Run tests concurrently
Asked Answered
G

3

11

I would like to run several tests concurrently using asyncio (/curio/trio) and pytest, but I couldn't find any information on that. Do I need to schedule them myself? And if I do, is there a way to have a nice output that separates (sub-)tests cases?

Here is a small toy example for which I'm trying this:

import pytest
import time
import asyncio

pytestmark = pytest.mark.asyncio
expected_duration = 1
accepted_error = 0.1

async def test_sleep():
    start = time.time()
    time.sleep(expected_duration)
    duration = time.time() - start
    assert abs(duration-expected_duration) < accepted_error

async def test_async_sleep():
    start = time.time()
    await asyncio.sleep(expected_duration)
    duration = time.time() - start
    assert abs(duration-expected_duration) < accepted_error
Gomuti answered 4/6, 2019 at 17:3 Comment(2)
Not sure if it uses asyncio, but have you looked at pytest-xdist? pypi.org/project/pytest-xdistCounsellor
I don't really care about asyncio (curio or trio would be just fine), but I do care that the solution is asynchronous (non-blocking IO). To give a little more context I have a lot of web requests to test (say 50 to 100) and I would just like to have a solution that manage to test all of them at once (so the total test time duration is close to the duration of the longest test). On the other hand I have almost no CPU workload. That's why I would prefer asynchronous solutions instead of multi-threaded ones.Gomuti
C
9

Unfortunately, the way pytest works internally, you can't really run multiple tests at the same time under the same call to trio.run/asyncio.run/curio.run. (This is also good in some ways – it prevents state from leaking between tests, and with trio at least it lets you configure trio differently for different tests, e.g. setting one test to use the autojump clock while another test doesn't.)

Definitely the simplest option is to use pytest-xdist to run tests in separate threads. You can still use async internally inside each test – all these async libraries support running different loops in different threads.

If you really need to use async concurrency, then I think you'll have to write a single pytest test function, and then inside that function do your own scheduling and concurrency. If you do it this way, then from pytest's perspective there's only one test, so it won't be easy to get nice per-test output. I guess you could try using pytest-subtests?
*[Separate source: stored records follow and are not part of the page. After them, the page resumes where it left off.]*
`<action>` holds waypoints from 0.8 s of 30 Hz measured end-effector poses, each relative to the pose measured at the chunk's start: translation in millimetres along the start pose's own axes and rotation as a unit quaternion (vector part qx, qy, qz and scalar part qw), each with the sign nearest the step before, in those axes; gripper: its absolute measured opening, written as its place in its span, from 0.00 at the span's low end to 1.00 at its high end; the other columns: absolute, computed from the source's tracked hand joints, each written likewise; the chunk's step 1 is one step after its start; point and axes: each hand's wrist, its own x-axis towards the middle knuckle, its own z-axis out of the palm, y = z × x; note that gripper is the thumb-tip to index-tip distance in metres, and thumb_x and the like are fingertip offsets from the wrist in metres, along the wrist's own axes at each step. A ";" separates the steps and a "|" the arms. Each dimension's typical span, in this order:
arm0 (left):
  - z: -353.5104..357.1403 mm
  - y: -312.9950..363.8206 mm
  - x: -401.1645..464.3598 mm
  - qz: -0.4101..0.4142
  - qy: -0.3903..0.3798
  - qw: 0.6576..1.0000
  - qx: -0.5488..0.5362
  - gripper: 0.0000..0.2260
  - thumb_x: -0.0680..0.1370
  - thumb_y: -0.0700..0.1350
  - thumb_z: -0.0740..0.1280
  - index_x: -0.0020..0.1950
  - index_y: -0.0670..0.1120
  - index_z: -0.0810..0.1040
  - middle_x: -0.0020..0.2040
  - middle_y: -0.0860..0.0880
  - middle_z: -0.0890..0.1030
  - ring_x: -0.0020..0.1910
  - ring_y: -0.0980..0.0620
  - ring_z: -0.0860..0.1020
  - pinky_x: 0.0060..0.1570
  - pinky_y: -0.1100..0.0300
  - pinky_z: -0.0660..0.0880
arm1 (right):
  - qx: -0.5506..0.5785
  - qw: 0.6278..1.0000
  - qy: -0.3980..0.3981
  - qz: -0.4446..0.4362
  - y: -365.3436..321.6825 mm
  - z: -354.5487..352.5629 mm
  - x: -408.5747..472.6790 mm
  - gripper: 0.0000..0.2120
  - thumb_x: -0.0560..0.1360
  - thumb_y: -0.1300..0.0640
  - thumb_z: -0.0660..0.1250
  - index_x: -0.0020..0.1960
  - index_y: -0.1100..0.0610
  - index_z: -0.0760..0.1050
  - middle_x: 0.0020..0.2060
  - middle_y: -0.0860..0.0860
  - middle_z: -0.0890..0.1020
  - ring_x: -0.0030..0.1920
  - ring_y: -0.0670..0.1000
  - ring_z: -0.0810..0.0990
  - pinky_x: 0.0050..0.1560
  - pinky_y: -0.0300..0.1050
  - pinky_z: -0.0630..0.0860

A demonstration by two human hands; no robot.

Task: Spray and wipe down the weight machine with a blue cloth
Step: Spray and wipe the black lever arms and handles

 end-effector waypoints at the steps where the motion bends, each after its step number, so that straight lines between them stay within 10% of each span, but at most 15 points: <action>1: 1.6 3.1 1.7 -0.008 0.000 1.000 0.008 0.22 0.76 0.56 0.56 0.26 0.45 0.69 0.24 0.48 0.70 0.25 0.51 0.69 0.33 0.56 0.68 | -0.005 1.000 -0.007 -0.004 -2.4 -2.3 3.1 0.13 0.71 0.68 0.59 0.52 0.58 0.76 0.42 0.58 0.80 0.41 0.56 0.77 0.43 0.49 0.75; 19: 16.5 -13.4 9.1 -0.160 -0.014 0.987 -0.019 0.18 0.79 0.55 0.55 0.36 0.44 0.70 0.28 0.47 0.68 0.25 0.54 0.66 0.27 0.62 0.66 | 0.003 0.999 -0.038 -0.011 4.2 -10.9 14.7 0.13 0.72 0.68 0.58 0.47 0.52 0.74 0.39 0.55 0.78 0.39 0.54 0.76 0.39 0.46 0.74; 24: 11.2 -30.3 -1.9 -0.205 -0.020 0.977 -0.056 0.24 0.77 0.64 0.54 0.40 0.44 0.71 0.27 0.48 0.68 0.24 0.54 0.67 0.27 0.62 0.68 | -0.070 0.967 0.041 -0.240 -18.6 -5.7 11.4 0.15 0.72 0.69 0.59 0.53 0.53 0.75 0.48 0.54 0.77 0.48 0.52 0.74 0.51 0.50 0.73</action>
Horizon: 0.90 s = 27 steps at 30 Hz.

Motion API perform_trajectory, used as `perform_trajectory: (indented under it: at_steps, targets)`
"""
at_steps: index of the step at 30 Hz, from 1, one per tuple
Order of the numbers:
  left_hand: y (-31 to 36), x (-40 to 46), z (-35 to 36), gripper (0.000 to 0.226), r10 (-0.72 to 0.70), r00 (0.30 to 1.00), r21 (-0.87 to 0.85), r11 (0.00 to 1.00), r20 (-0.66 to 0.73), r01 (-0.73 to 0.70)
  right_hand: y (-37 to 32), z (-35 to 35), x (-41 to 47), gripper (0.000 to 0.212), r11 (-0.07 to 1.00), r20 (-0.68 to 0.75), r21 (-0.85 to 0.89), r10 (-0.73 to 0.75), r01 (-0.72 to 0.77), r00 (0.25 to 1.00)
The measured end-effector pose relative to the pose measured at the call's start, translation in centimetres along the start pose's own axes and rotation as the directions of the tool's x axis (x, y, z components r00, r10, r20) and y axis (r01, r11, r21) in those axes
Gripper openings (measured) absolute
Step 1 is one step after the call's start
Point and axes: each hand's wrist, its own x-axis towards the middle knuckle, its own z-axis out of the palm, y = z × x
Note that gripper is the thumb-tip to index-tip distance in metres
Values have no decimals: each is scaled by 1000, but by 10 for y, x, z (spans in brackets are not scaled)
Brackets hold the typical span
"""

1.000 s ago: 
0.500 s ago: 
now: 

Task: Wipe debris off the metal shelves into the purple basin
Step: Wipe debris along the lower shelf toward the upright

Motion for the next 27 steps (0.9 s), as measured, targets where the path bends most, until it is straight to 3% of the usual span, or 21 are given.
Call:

Consolata answered 5/6, 2019 at 6:51 Comment(0)
D
6

There's https://github.com/willemt/pytest-asyncio-cooperative now.

Today 2020-03-25, the limitations are quite steep — you have to ensure your tests don't share anything (well, technically, don't share mutable state) and you can't use mock.patch (technically don't mock anything another test might use).

You can follow the discussion at https://github.com/pytest-dev/pytest-asyncio/issues/69, I believe it is hard, but possible to come up with a way mark each fixture to allow or disallow concurrent use, and schedule tests to preserve these restrictions.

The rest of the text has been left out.